Available data
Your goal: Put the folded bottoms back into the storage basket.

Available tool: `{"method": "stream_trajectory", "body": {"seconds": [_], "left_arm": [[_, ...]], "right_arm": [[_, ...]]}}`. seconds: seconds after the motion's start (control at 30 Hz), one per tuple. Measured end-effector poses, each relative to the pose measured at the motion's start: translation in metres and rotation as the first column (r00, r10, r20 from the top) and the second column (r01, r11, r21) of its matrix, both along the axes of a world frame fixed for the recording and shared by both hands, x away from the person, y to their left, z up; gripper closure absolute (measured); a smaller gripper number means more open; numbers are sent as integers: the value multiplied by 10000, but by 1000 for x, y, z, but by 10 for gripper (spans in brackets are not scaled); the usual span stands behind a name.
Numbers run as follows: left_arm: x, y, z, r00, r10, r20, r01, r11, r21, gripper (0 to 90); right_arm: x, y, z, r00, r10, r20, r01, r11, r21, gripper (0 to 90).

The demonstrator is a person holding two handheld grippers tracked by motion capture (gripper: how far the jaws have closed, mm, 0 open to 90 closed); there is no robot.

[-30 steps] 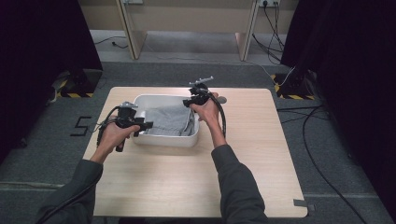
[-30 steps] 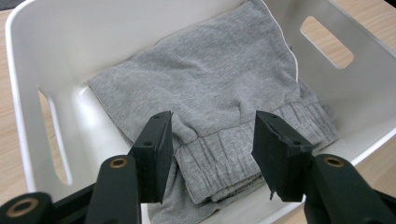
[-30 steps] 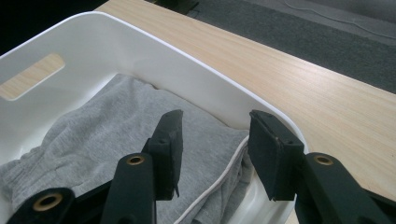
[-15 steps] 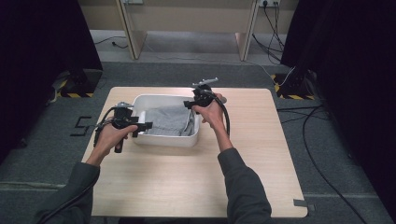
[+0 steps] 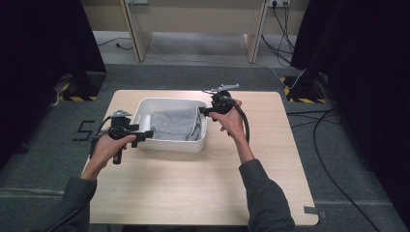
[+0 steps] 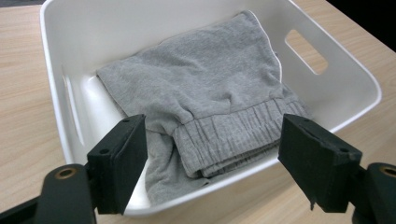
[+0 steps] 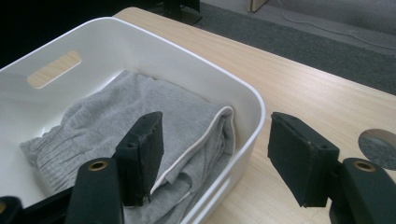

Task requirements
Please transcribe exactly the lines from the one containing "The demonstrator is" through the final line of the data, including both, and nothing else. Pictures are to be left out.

Answer area
The demonstrator is a person holding two handheld grippers tracked by motion capture (gripper: how far the jaws have closed, mm, 0 open to 90 closed); there is no robot.

[-30 steps] 
[-30 steps] 
[-30 steps] 
[-15 steps] 
[+0 steps] 
[+0 steps] 
[+0 steps] 

Output is finished, and nothing else is required.